Application Length


In the spirit of yesterday’s entry, keep your application as short as possible. Keep your Phase I to 10-12 pages and keep your Phase II application to 15-20 pages.

Learn to do this now because within a number of years this will be the length of the applications.

I have seen enough applications that I am certain that any application can be written more effectively in 2/3 the space. If you do not believe me, then try me out. So far every person that I have helped has been more than satisfied.

When the reviewer sees that the application is short, the reviewer will automatically focus more on your application and be less likely to miss key information or make other errors. That is human nature. You will get more out of this than you will from relentlessly bombarding the reviewers with peripherally relevant information.

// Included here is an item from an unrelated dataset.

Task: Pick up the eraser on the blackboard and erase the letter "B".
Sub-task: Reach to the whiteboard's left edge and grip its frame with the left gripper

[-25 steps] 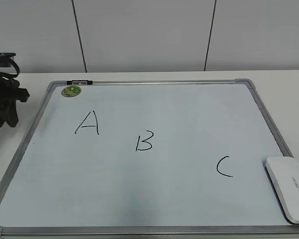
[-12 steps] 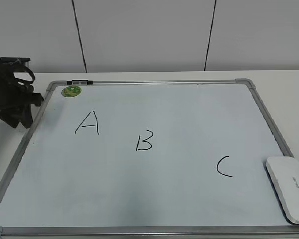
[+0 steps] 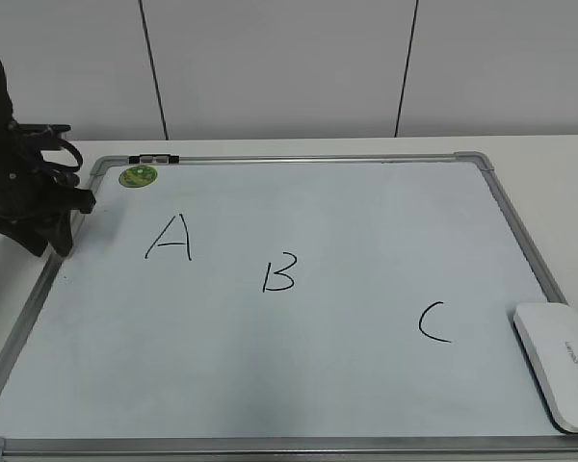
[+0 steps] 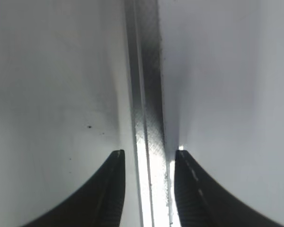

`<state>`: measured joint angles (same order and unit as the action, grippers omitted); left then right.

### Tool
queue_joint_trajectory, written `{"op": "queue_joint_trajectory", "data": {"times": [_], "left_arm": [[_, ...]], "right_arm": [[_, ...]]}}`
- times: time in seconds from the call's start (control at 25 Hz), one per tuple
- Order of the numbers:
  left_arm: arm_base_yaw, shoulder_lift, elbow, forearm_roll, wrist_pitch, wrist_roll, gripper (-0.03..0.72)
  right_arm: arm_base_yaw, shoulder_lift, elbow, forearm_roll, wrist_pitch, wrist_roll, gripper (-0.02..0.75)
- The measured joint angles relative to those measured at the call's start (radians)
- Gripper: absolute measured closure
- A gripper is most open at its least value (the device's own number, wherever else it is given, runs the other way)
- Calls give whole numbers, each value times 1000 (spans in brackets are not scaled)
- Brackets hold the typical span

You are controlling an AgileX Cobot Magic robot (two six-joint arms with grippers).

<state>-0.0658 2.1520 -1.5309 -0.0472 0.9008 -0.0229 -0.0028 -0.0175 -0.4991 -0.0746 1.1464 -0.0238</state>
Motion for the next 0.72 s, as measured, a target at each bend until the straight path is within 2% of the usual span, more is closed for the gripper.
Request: {"op": "queue_joint_trajectory", "data": {"times": [0.72], "left_arm": [[0, 17, 0, 2, 0, -24, 418]], "right_arm": [[0, 0, 0, 0, 0, 0, 220]]}}
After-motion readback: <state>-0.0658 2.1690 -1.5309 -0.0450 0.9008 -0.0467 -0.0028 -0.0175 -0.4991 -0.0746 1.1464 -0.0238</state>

Knowing what information to cut out of the application is not so easy. But I am sure that you can figure this out if you approach it in a systematic manner.

Using a partner from a related field to review your application is a good step in this direction. It will take a number of iterations and you must pass the application to a different person after two iterations. But once you figure out the pattern, you will be set.

I can get you there faster at a much smaller cost when you consider the amount of time you will save, but anyway you do it, I hope you make it.

I would love to hear about your successes.

For more information on this subject, click on this link: High Level SBIR/STTR Grant Writing Techniques.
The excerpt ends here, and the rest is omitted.